In all of those experiences that I have put my energy towards during this "vacation" from the classroom, what binds them together?  Even while writing that list of ten or so explorations, I have mixed feelings about my expansive energy output.  Why am I doing this to myself?  Which one of these is where I am supposed to concentrate? Whoa, that's a lot of work!  I'm not qualified to do that!  I often find myself explaining to friends that are curious to know what I have been doing with my time that I like variety because I am embarrassed by my curious dabbling. But this morning as I lay awake with my son dreaming next to me, I was thinking about that linkage.  Maybe as I continue to process I will come out of the fog and realize that all of these experiences have something in common.

So, today, when I think about my interviews, I am examining them from this angle.  What did I say in that elevator pitch of my current career?  Maybe I did get some good points across and maybe next time I will be more concise because I'll have discovered the commonalities.  Instead of waving my hands above my head the whole time I can eventually bring them together at my heart to share with them how all of these experiences have brought me to now. 
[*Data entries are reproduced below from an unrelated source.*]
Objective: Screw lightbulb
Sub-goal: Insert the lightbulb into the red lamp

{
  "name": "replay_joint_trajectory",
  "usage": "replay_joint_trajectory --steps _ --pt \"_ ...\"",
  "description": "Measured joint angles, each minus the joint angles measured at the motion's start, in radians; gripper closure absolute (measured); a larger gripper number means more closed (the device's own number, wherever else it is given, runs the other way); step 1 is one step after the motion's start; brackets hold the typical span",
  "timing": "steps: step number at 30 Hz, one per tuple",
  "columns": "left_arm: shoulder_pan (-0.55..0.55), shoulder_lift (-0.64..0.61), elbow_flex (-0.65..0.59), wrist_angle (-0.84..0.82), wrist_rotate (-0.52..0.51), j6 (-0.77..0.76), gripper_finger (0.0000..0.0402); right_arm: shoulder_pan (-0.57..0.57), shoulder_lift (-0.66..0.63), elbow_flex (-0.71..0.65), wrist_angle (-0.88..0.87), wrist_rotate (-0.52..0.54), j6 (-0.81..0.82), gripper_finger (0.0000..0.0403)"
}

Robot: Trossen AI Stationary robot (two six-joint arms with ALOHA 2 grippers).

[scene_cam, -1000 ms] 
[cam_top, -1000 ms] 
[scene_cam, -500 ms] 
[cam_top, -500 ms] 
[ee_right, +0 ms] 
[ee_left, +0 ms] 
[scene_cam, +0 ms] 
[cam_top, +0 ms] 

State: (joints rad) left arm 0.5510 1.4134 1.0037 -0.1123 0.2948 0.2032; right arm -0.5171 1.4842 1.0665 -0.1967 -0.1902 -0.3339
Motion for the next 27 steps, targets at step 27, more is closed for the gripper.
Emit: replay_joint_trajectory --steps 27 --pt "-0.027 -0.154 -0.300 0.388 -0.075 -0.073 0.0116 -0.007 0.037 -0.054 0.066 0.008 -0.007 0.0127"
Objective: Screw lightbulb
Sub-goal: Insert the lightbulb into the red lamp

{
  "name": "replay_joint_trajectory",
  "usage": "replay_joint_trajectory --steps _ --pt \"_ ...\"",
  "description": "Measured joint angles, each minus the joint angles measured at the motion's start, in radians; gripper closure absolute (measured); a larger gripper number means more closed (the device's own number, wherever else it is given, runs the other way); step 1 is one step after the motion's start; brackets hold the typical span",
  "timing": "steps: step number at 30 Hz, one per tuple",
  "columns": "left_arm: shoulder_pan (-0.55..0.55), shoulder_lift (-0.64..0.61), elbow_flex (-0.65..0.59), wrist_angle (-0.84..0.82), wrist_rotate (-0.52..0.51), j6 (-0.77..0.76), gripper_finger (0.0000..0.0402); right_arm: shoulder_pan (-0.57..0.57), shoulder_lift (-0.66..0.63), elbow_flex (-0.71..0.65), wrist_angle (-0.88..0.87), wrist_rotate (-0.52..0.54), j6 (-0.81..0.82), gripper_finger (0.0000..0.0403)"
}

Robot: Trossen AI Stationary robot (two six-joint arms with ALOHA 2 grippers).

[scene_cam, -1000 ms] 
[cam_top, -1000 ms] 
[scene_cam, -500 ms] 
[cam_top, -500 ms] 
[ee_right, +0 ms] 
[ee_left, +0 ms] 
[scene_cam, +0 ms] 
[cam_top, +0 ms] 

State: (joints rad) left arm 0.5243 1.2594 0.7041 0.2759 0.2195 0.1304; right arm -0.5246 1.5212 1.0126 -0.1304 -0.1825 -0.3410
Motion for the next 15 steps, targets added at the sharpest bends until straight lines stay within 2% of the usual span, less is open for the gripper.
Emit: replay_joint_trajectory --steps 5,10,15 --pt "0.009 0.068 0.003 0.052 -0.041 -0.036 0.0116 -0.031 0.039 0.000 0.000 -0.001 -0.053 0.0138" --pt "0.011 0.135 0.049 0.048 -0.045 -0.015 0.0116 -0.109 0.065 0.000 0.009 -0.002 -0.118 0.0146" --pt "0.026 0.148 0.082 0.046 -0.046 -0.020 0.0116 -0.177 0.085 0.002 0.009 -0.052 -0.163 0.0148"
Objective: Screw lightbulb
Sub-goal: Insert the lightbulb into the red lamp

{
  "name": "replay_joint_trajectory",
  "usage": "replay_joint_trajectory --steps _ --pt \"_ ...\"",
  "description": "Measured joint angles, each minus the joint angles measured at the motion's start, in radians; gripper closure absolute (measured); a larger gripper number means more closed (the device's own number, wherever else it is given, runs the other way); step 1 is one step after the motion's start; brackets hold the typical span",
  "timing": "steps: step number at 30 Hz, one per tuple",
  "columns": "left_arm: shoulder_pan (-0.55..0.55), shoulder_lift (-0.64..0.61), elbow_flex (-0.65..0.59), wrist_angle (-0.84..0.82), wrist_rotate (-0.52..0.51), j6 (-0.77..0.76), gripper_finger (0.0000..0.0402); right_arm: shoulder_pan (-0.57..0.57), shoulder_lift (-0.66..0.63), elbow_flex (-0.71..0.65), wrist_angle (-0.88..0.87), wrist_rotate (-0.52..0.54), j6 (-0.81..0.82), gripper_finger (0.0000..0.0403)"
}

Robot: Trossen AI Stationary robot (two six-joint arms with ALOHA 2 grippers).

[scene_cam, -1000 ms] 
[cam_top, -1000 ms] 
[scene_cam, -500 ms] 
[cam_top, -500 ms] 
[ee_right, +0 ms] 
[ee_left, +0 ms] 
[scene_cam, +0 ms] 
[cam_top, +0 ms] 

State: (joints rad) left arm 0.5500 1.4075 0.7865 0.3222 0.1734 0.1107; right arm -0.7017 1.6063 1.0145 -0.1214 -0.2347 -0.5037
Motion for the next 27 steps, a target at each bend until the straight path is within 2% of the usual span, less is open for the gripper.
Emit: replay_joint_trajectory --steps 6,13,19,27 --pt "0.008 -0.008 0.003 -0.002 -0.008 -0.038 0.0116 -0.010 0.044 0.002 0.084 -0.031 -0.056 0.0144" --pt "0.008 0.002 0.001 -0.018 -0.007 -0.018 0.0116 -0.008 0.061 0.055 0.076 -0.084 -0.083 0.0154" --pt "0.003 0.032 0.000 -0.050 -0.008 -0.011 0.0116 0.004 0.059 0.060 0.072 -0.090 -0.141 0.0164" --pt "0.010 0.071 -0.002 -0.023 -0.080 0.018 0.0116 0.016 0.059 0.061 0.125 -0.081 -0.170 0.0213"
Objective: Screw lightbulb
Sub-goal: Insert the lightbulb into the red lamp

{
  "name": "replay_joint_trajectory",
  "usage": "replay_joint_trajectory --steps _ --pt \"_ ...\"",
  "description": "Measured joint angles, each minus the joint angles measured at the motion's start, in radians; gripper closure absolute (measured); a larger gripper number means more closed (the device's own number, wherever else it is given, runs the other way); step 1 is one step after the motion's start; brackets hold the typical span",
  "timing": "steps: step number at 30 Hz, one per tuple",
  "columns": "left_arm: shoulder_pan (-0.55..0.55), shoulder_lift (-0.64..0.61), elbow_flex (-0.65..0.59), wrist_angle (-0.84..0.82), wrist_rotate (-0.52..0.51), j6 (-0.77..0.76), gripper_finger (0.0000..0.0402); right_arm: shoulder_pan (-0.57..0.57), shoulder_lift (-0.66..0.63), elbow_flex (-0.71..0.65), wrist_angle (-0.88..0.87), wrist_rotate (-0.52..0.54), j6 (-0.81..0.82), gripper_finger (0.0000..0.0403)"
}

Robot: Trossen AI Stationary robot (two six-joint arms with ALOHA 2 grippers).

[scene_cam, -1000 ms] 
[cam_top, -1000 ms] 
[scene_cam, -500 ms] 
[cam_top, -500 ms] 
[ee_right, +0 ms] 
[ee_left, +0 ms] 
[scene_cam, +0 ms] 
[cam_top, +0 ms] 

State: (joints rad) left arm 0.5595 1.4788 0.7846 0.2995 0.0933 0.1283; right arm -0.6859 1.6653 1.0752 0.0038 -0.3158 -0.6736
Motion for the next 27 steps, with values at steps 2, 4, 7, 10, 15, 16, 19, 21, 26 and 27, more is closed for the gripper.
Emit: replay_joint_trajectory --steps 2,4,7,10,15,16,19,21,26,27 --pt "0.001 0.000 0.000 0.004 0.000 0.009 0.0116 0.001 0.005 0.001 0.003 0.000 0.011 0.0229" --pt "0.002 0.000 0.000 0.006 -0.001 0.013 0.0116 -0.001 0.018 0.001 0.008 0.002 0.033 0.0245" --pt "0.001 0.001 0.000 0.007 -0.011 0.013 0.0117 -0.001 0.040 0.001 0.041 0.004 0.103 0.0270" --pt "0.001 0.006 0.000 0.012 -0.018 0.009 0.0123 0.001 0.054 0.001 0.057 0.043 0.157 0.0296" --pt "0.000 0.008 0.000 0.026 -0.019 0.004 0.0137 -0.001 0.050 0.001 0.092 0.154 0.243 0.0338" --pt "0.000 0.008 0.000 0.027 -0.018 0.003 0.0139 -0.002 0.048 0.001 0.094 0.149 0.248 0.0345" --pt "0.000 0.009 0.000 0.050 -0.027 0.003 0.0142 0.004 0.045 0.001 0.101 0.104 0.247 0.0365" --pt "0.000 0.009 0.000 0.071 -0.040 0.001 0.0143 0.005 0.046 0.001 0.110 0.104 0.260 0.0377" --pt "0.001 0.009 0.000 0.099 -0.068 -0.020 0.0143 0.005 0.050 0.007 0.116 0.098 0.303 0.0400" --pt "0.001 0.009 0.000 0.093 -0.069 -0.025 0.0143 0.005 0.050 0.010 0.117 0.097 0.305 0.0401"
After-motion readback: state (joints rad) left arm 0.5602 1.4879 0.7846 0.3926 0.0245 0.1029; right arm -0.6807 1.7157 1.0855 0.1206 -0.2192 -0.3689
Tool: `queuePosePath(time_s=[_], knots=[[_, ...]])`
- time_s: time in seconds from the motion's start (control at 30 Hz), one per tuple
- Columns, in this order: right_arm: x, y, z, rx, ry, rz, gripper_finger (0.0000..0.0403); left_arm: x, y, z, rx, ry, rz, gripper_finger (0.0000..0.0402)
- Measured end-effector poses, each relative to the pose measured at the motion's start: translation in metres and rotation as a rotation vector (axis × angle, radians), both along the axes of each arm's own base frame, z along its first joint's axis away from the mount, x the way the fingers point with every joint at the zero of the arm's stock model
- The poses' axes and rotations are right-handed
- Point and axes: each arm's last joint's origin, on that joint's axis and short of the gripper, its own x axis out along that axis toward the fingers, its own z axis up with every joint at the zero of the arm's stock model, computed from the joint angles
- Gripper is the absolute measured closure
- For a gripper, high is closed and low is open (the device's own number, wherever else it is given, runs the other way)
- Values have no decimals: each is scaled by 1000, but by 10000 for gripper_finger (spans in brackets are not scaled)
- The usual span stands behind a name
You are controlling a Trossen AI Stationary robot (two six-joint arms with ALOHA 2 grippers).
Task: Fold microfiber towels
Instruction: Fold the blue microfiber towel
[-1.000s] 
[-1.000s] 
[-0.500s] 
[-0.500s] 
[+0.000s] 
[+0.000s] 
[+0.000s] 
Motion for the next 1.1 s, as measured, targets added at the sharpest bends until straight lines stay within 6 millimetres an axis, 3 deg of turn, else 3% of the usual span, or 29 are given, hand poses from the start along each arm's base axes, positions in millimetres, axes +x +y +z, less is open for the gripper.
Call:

Maybe the answers will spring up with the flowers or return with the sun.  After all, spring is my favorite time of year.

Art Shows.

Beth Bundy

The past 6 months have been busy.  Family life is full of joys and struggles watching my stepdaughters grow their wings and my preschool little boy become a child with expansive curiosities.  Breaking my arm in September did not stop me from my regular walks, online teaching and household tasks, although it did slow me down a bit in art making.  Fortunately, I have stocked up piles of inventory that are hard to miss when walking through the narrow aisle of boxes that have taken over my studio and office space (much to my husband's dismay).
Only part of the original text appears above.